The reason stupid people overestimate their abilities is because they are unable to perceive their lack of knowledge; Which causes them not to recognize their own incompetence, which is the same reason that efficient individuals reduce their relative competence, they know there is more knowledge they don’t realize now.
Awareness of not knowing
Really efficient people are more aware of how unknowable they are. They also have a greater awareness of their area of expertise in general. This gets them into trouble every time they meet people who are overconfident in their opinions, who will never back down; Because their word should be the last.
The advice in this case is not to get frustrated if they don’t understand your point of view, they are too ignorant to admit that they may be wrong.
A showed study that incompetence represents a frustrating triad of ignorance. Incompetent people do not perform at the required speed, do not realize their own lack of competence, and do not recognize the competence of others.
The researchers concluded that “the skills that generate competence in a particular area are often the same necessary skills to assess the competence of others in that area.” In other words, if the incompetent have people reporting to them about work, and they misjudge those reports, it can hurt their jobs as well as their careers.
The old phrase that the fish rots from the head first may describe the detrimental effects that incompetent managers have on their inferiors; But such managers are difficult to correct or criticize, because they do not realize that there is a problem.

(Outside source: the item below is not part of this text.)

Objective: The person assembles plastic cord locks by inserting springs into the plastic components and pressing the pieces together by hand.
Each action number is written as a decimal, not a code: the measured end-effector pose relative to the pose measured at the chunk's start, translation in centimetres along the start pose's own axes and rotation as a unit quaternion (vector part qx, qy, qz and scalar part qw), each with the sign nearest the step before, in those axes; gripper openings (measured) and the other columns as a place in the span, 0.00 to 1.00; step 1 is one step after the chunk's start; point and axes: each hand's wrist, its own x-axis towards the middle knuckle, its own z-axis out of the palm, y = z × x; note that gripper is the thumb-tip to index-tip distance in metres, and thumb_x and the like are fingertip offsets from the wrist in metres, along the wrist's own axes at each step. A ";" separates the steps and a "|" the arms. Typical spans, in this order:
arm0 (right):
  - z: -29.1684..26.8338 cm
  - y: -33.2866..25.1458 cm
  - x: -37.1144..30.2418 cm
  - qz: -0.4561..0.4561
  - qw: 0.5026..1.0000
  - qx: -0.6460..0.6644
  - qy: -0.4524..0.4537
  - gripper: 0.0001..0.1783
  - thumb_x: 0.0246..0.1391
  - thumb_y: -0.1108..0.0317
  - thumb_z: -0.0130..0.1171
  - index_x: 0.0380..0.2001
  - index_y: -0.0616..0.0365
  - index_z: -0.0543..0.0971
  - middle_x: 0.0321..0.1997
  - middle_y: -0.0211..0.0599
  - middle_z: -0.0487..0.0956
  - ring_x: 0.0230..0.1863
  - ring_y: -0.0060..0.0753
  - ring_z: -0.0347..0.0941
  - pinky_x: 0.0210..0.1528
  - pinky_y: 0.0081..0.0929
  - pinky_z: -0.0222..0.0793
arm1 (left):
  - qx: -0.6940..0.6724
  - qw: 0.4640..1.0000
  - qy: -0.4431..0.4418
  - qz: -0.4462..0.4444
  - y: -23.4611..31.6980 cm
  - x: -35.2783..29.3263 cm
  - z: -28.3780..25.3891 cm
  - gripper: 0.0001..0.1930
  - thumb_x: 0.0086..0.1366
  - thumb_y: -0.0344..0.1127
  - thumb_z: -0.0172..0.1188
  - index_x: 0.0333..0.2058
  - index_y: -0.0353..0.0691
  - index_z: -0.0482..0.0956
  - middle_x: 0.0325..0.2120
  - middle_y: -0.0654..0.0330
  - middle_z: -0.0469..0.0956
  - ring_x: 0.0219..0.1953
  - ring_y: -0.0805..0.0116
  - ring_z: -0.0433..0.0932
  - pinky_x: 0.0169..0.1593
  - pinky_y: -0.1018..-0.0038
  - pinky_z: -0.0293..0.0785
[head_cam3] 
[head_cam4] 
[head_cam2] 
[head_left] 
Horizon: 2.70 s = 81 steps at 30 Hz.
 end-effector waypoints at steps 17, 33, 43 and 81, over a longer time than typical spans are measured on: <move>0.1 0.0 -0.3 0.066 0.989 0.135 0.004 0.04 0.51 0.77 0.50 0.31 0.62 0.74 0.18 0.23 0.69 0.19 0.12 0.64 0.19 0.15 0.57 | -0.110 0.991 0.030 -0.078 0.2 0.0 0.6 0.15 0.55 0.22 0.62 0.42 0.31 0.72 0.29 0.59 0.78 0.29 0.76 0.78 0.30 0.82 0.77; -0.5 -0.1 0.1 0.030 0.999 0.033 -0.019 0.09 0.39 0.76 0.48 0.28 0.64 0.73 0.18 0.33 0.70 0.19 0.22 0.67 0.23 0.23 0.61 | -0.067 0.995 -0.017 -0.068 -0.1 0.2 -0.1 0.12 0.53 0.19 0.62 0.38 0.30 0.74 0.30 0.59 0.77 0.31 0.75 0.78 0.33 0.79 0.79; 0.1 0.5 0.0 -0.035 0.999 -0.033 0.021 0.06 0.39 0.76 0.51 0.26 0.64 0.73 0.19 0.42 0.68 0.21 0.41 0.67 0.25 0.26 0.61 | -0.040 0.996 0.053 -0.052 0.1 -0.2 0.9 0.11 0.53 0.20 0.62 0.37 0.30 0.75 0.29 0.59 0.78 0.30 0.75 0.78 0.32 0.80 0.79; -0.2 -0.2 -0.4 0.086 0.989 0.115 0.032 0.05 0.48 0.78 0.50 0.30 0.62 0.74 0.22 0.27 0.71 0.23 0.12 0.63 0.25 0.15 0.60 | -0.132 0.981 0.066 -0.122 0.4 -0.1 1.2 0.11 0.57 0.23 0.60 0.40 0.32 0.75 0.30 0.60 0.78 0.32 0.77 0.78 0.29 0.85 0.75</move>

They have no desire to improve
Unlike high performers, poor performers do not learn from feedback that indicates their need for improvement.
While conducting the experiment, not only did psychologists David Dunning and Justin Krueger discover that people who scored low in fact rated themselves higher than those who actually scored well; They also found that when confronted with the result, the competent participants improved themselves more, while the incompetent did not change at all, and instead tried to question the validity of the test they took in the study.
Another study conducted in 2020 indicates that individuals of relatively high social class are more overconfident than members of lower class.
Are we all stupid?
writer says Radha Tyagi on “Adtimes” ( Edtimes ), answer no, most us unaware we only “We are not smart.” Most of us think we are better than average. This is what the Dunning-Kruger effect talks about, about illusory superiority. Oftentimes, most of us overestimate ourselves and our abilities.
In fact, some sources indicate that up to 93% of the population consider themselves above average at one time or another, which is statistically impossible.
Tyagi says that philosophers and scientists have repeatedly pointed out that ignorance, deception, and stupidity are major threats to science and society. This is perhaps one of the main reasons why these scholars wanted to study the effect of delusional superiority in the first place.
How do we get rid of that?
The need to fight this kind of human being stems from the fact that no matter how unskilled they are, they are confident of what little they know and still have opportunities to reach the top positions. We cannot allow the world to be run by tough, stubborn and ignorant people.
The problem also lies in the fact that qualified and competent often underestimate themselves, and underestimate their abilities, and this makes them leave the leadership to those who are less intelligent, knowledgeable and able to understand.
To resolve to be always right, and every time no matter how others disagree with you, is evidence of the same folly. On the other hand, to belittle yourself; Because you have to be all-knowing and sure that you know all is not good either.